In 2017, he announced that his directorial debut would be Odiyan starring Mohanlal. Odiyans are a legend in Kerala folklore, who can assume animal form by shapeshifting. It was scripted by Harikrishnan and produced by Aashirvad Cinemas, released in 2018. Despite mixed reviews, it was a major commercial success at the box office which was to be one of the highest-grossing Malayalam films of all time. Before the arrival of K.G.F: Chapter 2, Odiyan was the holder of the first day's highest box office opener in Kerala for more than 3 years, by collecting more than ₹ 7 crores.
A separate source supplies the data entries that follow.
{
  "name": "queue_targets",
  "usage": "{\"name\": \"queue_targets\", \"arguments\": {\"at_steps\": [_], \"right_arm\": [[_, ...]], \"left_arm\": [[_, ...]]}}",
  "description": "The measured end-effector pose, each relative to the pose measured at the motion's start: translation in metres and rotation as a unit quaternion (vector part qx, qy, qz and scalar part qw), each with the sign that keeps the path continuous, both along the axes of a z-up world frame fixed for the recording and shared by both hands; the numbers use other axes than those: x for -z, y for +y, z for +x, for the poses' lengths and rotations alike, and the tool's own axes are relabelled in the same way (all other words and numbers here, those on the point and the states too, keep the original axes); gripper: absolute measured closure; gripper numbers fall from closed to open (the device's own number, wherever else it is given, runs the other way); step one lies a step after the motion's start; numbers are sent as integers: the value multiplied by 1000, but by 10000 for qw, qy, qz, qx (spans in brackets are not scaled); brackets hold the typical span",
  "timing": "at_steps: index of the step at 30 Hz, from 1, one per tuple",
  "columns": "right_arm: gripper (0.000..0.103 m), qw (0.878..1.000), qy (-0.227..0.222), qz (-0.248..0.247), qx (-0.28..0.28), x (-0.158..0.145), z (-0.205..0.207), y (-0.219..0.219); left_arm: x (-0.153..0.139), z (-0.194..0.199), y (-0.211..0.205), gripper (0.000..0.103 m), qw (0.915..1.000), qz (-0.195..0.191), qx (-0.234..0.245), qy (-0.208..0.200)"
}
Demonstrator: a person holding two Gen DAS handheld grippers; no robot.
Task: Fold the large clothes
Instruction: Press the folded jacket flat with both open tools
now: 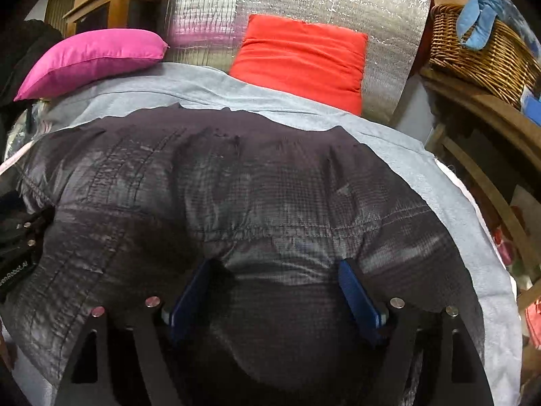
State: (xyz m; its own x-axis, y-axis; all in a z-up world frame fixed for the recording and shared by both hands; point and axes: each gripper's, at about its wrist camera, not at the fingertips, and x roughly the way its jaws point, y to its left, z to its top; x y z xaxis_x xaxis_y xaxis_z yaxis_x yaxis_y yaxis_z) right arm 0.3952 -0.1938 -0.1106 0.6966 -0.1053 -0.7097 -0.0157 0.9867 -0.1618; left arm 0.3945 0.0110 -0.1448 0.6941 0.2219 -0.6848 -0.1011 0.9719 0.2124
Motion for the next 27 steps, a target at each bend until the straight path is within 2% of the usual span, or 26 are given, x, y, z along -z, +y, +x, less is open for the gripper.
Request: {"name": "queue_targets", "arguments": {"at_steps": [2,5,7,11,14,19,27], "right_arm": [[20,10000,57,70,-1,-2,3,0],[20,9990,241,374,17,-19,5,-11],[20,9983,-37,571,128,-40,-12,-23],[20,9979,-353,538,-10,-61,-46,-24],[20,9990,-286,339,-95,-55,-59,-22],[19,9996,13,254,74,-27,-55,-31],[12,9990,85,428,125,-13,-57,-41]], "left_arm": [[-2,-3,0,28,9999,-106,22,22],[-19,-10,16,28,9989,-420,111,161],[-33,-23,29,27,9989,-453,-76,51],[-45,-40,48,27,9981,-563,-246,59],[-45,-47,55,28,9977,-563,-364,102],[-36,-48,55,27,9978,-515,-323,271],[-20,-44,56,26,9981,-467,-275,306]]}}
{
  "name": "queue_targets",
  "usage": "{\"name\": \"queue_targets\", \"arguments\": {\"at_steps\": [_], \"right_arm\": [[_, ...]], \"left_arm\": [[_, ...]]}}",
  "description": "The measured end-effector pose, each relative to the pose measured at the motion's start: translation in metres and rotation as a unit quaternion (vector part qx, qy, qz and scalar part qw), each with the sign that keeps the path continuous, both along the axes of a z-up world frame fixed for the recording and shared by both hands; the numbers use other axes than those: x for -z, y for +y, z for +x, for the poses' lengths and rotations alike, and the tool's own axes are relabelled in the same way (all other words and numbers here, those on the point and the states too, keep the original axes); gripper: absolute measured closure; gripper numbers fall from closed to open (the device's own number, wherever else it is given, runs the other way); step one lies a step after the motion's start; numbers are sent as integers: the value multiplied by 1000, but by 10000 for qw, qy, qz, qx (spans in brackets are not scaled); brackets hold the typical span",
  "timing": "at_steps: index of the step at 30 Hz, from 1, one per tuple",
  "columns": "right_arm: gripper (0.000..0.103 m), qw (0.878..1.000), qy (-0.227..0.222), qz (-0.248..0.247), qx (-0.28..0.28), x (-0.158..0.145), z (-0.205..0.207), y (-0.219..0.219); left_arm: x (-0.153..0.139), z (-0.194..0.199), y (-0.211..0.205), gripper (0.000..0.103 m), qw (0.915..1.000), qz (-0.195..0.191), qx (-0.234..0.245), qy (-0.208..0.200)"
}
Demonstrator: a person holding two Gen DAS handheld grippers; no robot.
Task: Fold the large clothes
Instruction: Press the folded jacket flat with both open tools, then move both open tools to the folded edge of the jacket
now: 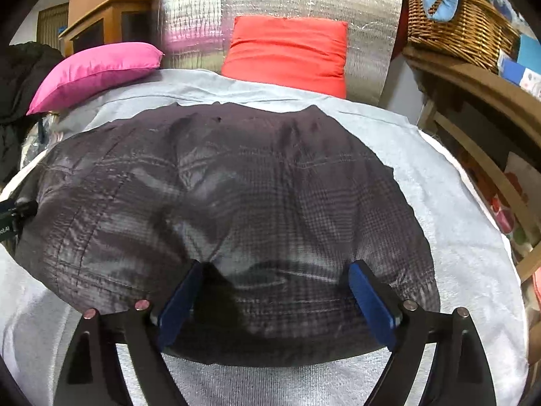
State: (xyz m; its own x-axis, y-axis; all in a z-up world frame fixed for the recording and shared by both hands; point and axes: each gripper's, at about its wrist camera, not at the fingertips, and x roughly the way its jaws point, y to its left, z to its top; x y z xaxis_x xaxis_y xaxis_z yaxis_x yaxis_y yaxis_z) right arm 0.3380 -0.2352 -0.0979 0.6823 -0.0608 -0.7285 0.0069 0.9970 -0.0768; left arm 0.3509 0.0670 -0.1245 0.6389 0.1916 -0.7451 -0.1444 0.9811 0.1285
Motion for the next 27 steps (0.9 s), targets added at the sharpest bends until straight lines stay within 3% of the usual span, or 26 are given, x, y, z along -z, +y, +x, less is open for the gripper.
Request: {"name": "queue_targets", "arguments": {"at_steps": [6,9,13,16,18,20,25,27], "right_arm": [[10,9999,131,99,33,2,4,-4],[10,9990,322,295,22,-12,5,-8],[10,9973,-167,664,249,-41,-7,-33],[10,9947,314,880,420,-17,4,-55],[6,9934,516,934,426,0,6,-63],[6,9919,486,1103,412,-7,5,-69],[6,9866,107,1592,343,-49,22,-105],[6,9834,193,1771,337,-55,42,-123]], "left_arm": [[3,4,-1,22,9999,105,74,100],[-11,1,3,22,9998,-69,101,143],[-29,-11,16,21,9991,-281,-9,-305],[-6,-2,17,20,9996,-231,22,140],[2,-2,15,18,9998,-119,99,150],[-4,0,16,19,9997,-129,175,130],[-31,21,42,18,9974,-630,258,-239],[-34,44,63,18,9951,-954,217,-105]]}}
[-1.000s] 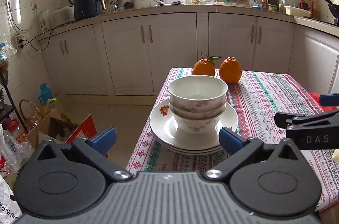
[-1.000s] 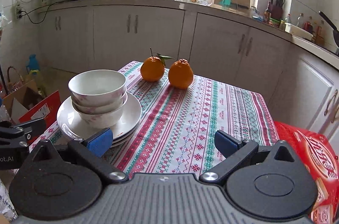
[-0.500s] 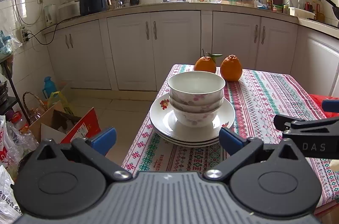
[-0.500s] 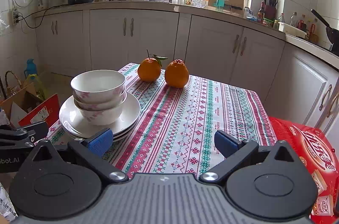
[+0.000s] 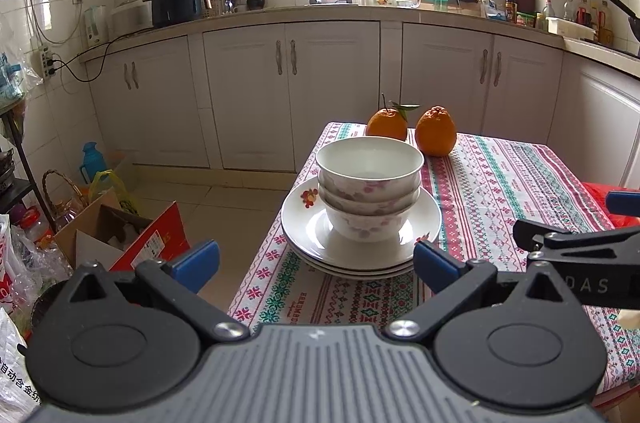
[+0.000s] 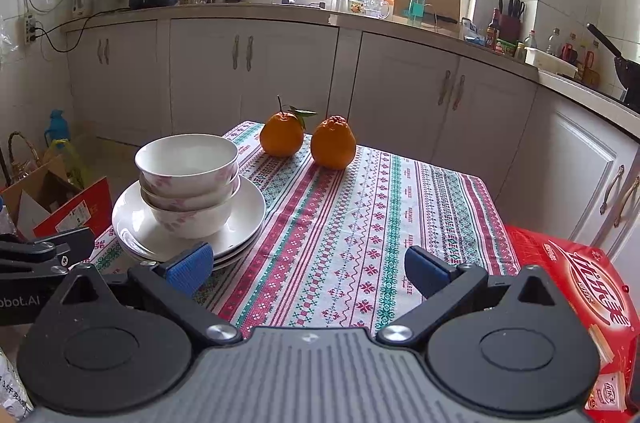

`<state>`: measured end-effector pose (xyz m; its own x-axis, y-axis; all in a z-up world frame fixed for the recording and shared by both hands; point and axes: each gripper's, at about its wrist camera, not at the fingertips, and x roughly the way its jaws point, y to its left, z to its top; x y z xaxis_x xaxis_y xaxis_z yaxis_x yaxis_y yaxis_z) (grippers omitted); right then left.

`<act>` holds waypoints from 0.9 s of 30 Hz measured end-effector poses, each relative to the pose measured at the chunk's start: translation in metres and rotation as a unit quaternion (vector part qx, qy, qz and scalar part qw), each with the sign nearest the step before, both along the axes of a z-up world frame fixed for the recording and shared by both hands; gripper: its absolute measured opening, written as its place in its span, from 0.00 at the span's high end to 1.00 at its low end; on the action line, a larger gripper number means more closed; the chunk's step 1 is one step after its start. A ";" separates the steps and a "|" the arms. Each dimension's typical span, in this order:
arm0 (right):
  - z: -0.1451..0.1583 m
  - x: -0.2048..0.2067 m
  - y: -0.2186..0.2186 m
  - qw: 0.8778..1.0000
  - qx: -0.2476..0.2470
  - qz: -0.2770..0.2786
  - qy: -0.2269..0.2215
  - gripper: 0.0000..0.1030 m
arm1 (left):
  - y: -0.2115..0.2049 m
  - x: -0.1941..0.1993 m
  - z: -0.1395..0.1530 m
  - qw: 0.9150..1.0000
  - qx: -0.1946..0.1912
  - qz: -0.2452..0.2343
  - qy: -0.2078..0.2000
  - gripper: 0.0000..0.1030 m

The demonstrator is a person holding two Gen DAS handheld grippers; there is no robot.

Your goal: Organize plates and bowls

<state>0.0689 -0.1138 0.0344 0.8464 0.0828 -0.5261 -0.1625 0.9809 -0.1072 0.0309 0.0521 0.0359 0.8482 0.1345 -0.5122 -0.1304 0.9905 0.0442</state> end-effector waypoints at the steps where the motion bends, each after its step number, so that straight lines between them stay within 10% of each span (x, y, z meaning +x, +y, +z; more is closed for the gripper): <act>1: 0.000 0.000 0.000 1.000 0.000 0.000 0.000 0.00 | 0.000 0.000 0.000 1.000 -0.002 0.000 0.001 0.01; 27: 0.001 0.000 -0.002 1.000 -0.001 -0.007 -0.003 0.00 | -0.003 0.002 0.001 1.000 -0.001 0.003 0.004 0.01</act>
<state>0.0688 -0.1161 0.0349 0.8508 0.0703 -0.5207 -0.1485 0.9828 -0.1100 0.0329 0.0491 0.0365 0.8433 0.1389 -0.5192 -0.1365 0.9897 0.0432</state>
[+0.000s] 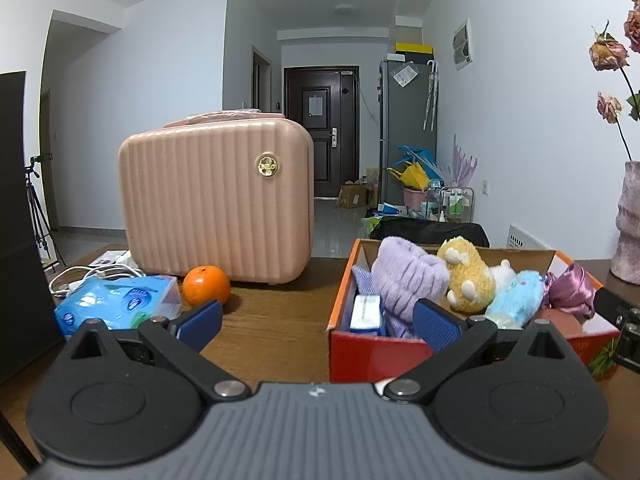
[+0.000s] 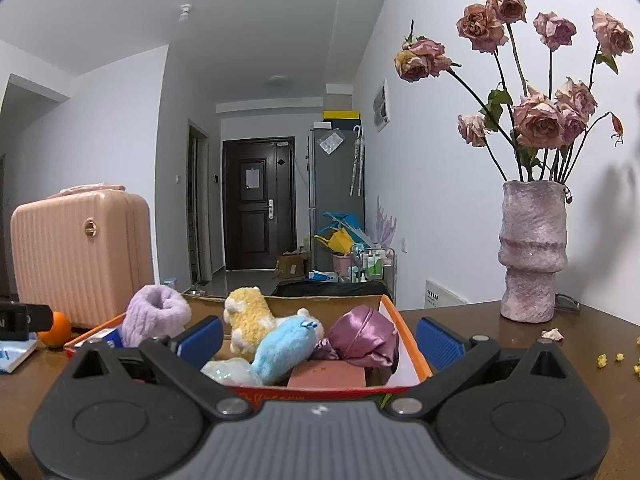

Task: Organize soft objects
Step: 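Move both tools back toward the white sponges on the table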

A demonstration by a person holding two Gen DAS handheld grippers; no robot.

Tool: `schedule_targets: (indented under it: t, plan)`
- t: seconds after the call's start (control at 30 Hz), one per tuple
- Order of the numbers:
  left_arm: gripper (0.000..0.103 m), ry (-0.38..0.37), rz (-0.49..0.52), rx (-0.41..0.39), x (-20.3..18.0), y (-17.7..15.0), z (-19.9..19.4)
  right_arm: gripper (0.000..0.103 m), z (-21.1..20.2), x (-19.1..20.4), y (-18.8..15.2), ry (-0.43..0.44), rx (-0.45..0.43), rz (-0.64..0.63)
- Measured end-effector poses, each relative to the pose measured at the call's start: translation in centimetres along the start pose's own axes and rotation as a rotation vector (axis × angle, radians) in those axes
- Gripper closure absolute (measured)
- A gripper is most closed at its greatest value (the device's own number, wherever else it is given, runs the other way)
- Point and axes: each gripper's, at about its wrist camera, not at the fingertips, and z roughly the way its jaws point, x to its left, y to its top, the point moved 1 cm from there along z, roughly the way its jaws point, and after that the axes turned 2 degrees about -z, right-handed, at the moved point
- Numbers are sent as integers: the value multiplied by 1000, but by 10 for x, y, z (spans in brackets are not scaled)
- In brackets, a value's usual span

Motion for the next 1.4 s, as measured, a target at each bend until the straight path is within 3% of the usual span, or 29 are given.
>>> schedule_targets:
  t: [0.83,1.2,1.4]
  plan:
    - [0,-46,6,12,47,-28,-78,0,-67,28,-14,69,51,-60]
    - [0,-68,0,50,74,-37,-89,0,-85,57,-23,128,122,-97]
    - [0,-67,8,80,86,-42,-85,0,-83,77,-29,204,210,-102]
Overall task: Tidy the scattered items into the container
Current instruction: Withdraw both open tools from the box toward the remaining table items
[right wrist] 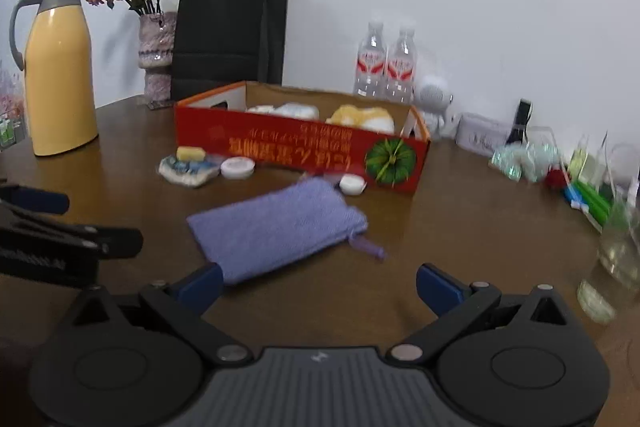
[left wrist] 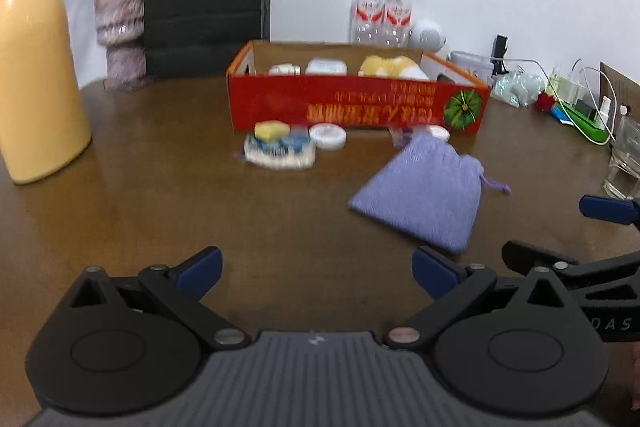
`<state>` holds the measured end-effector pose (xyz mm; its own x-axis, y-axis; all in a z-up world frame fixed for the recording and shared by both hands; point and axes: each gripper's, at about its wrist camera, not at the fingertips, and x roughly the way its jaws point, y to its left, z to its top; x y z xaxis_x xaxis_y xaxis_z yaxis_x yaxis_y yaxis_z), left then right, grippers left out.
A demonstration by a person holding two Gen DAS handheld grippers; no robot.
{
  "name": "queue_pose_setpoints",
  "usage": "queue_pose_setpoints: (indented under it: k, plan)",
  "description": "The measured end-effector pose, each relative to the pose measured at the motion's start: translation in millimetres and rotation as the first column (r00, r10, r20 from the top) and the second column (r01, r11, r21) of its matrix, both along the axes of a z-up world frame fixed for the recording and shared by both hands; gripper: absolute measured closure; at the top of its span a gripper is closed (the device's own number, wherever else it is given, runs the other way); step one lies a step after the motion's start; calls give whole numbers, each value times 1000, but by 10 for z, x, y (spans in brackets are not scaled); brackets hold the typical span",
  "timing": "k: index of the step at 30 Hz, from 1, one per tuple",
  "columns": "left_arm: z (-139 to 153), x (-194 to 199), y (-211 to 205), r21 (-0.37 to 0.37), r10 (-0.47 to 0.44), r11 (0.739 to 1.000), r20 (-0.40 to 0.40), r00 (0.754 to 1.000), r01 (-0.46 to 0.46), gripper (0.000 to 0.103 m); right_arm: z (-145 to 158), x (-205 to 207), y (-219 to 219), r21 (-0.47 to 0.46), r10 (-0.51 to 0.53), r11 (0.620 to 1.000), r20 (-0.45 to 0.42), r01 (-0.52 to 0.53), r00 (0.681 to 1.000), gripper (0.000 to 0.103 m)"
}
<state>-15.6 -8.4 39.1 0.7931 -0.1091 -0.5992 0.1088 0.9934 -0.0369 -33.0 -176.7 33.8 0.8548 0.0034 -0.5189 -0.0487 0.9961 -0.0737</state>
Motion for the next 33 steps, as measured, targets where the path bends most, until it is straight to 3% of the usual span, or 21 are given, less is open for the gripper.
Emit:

In January 2018, Push Integrated Communications joined with Aeon Infrastructure to launch Push Aeon Consortium, a consortium joining newly formed Push Motion Picture Company and Aeon Entertainment. Together, they aims at investing ₹1 billion in production and distribution of films in four South Indian languages in 2018. The consortium also aims at building multiplex theatres in selected cities.

== Filmography ==
- Odiyan (2018)
- The Comrade (upcoming)
- Mahabharatham (upcoming)
- Mission konkan (upcoming)

== In the media ==

=== Odiyan backlash ===
Odiyan was a much awaited movie by Mohanlal fans. The movie had a huge hype with Mohanlal having a makeover for the movie. But the hype didn't translate into success for the movie, which did not live up to the expectations of the audience. With this, many on social media came out against director Sreekumar Menon. What he said in a way that created a lot of hype before the film was released became a troll on social media. With this, he came on the scene saying that there was an organized attack on Odiyan and that he was trying to destroy the film by making fake IDs.

=== V A Shrikumar and Manju Warrier ===
The controversy between actress Manju Warrier and Shrikumar Menon happened in late 2019. Manju, who has been out of cinema for 14 years, made her acting debut in 2013 with VA Shrikumar Menon, who ran an advertising agency called Push Integrated Communications Pvt. Manju also starred in several commercials made by him. But when Odiyan did not gain the acceptance of the audience, Shrikumar came up with the allegation that Manju did not stand by him. Manju Warrier said that she was facing threats from Shrikumar and that he was using the letterhead and documents she had signed for official purposes without her knowledge or consent and was spreading slanderous propaganda against her on social media. A complaint was lodged against Shrikumar. Following Manju's complaint, a raid was carried out on Shrikumar's house in Palakkad. Director Shrikumar Menon was then arrested but released on bail soon.

=== M T Vasudevan and Shrikumar ===
In 2014, M.T.Vasudevan Nair and Shrikumar signed an agreement to make Randamoozham. The agreement was to complete the film within three years. However, Sreekumar Menon had approached the MT court seeking an injunction restraining him from making the movie as the it did not materialize even after the deadline. The Supreme Court ruled that the script should be returned to MT himself and Shrikumar Menon's advance of Rs 1.25 crore should be returned.

== Controversy ==
In August 2024, charges were filed by a junior actress against Menon for sexual abuse.